# Exercise aim:
Would you give again, exactly, the lines running from the line with "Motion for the" to the end of the data below, both included?

# Data section:
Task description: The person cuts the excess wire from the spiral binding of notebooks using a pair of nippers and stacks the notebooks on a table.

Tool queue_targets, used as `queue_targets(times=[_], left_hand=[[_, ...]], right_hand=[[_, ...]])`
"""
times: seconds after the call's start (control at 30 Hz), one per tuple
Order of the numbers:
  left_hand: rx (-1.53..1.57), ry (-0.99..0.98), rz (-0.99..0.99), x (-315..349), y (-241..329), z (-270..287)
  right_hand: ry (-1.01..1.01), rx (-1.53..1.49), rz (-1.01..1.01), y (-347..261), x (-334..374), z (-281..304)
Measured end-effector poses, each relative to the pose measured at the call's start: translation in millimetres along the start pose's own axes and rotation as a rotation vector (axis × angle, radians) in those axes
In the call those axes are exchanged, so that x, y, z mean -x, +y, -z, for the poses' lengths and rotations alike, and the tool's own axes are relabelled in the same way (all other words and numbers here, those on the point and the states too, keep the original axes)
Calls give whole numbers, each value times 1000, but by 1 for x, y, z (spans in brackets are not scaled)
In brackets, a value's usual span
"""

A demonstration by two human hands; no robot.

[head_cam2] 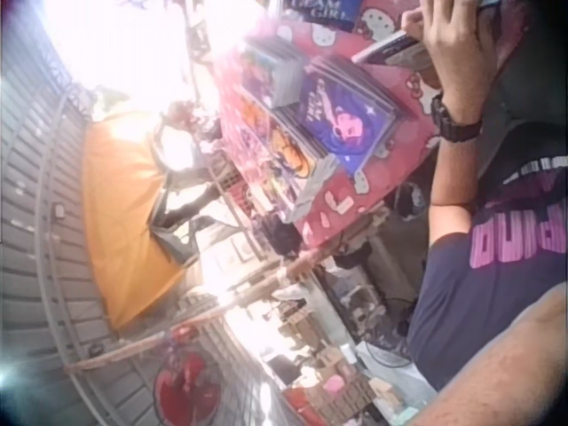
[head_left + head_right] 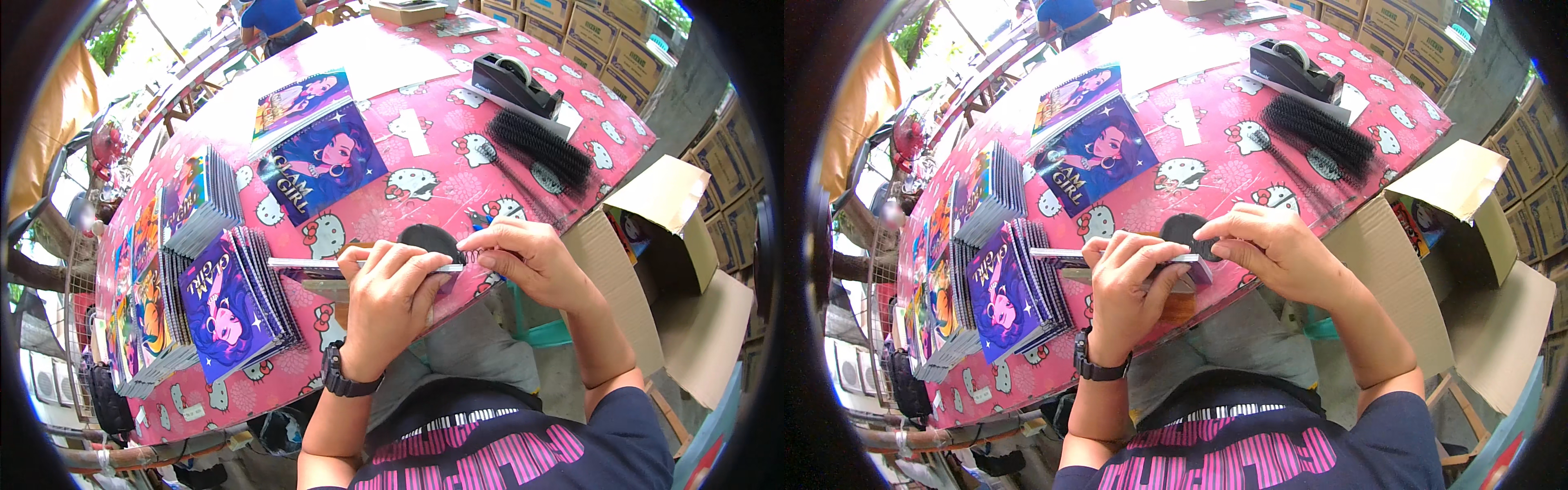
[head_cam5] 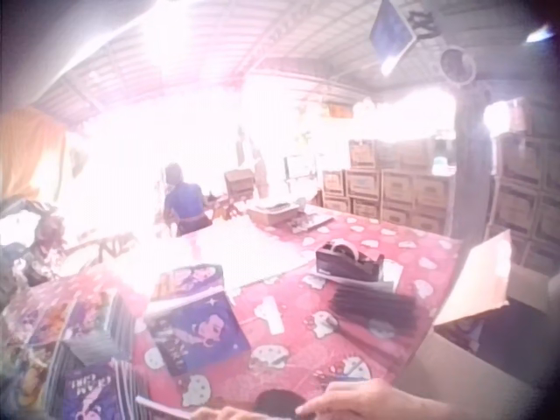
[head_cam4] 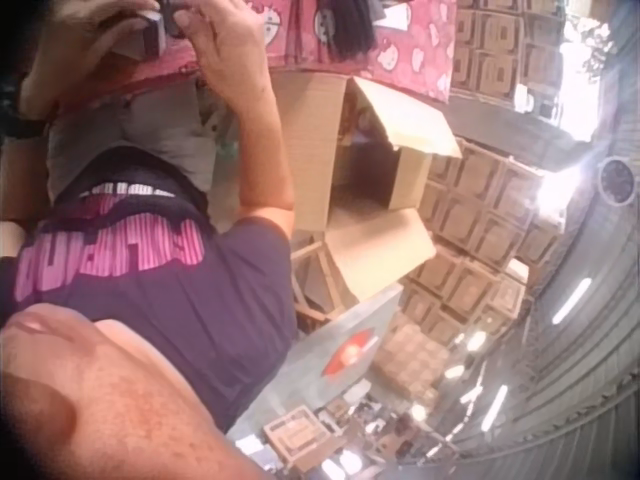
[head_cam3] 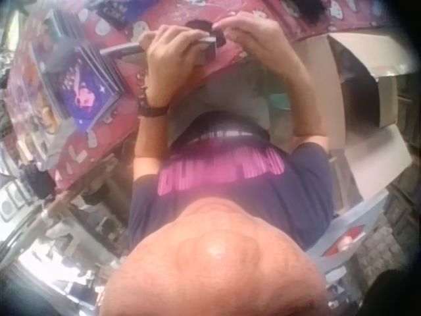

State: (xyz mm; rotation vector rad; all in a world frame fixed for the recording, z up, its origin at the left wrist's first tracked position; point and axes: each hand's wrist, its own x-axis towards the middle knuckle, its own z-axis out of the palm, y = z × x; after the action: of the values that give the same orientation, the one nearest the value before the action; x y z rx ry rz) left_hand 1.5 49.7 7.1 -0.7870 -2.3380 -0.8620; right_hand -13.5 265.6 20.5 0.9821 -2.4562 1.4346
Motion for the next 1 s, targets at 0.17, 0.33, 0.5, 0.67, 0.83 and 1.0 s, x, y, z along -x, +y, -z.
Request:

# Result of the exercise:
Motion for the next 1 s, targets at 0.17, 0.33, 0.5, 0.67, 0.83 and 1.0 s, x, y, z along -x, +y, -z.
Request:

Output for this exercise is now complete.